Ellis's sharp, clinical eyes darted rapidly from cot to cot, his brilliant mind instantly cataloging the horrific traumas surrounding him.

He saw deep, jagged lacerations from broken glass. He saw heavy blunt-force trauma from friendly fire and crowd trampling. He saw soldiers missing massive chunks of their shoulders, their throats hastily packed with combat gauze that was already completely soaked through with dark, sluggish blood.

And then, his blood ran entirely to ice.

He saw the bites.

In the absolute chaos of the mass casualty event, standard triage protocols had completely broken down. The exhausted medics were desperately treating everyone who came through the door, frantically trying to pack wounds, push fluids, and stop the bleeding. They were fundamentally treating the infected like regular, salvageable trauma patients.

They were mixing the bitten right in with the living.

"Stop!" Ellis roared, his deep voice cutting through the agonizing screams like a sudden thunderclap.

He lunged forward, physically grabbing the shoulder of a frantic, blood-soaked triage nurse who was currently trying to start a central IV line on a young female civilian. The woman's neck and collarbone had been brutally, violently torn open. The flesh around the jagged, tooth-marked wound was already turning a deep, necrotic grey, the black, infected veins aggressively spreading upward toward her jawline like a dark spiderweb.

"Get your hands off her!" Ellis barked, shoving the nurse backward away from the cot.

"What the hell is your problem?!" the nurse screamed hysterically, her eyes wide and wild with sleep deprivation and panic. "She's hypovolemic!
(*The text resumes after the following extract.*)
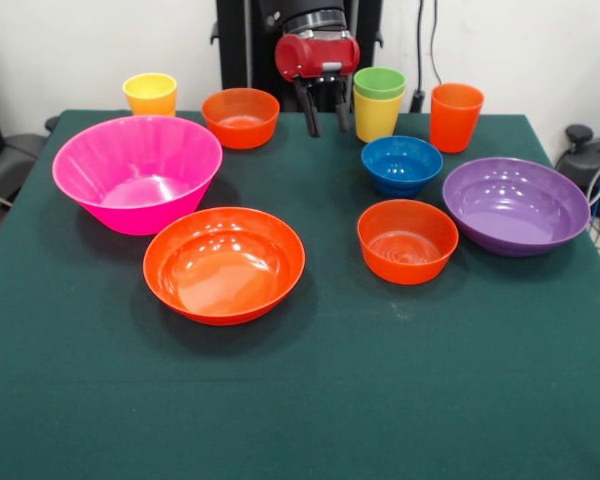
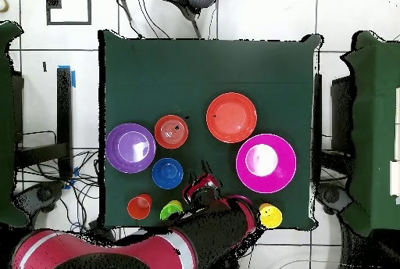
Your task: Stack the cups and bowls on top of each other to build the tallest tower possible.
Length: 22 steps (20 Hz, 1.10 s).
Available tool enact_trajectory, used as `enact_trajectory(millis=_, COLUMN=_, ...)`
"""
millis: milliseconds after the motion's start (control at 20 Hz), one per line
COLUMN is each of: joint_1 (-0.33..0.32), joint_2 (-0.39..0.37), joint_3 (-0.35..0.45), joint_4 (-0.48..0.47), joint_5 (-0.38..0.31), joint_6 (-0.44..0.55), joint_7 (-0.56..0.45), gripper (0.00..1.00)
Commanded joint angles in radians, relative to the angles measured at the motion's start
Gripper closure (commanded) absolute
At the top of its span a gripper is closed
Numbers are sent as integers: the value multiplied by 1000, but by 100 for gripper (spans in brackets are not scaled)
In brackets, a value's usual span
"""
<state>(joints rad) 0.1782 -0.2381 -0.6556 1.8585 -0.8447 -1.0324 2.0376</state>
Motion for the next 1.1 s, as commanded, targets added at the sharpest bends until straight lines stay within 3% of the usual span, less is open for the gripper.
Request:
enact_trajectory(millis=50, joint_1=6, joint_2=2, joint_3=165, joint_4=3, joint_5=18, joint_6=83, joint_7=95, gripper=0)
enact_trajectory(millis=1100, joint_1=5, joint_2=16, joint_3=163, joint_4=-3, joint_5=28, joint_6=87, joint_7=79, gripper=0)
She's bleeding out!"

"She's already dead!" Ellis yelled back, pointing a shaking finger at the black, pulsing veins on the woman's neck. "Look at the necrotic spread! Look at the dental pattern! She is actively turning, and you have her sitting in the middle of a general population tent!"

Ellis spun around, his eyes locking onto a senior medical officer, a haggard-looking Major whose green scrubs were completely painted in dark gore.

"Who is in command of this triage center?!" Ellis demanded, marching aggressively toward the Major.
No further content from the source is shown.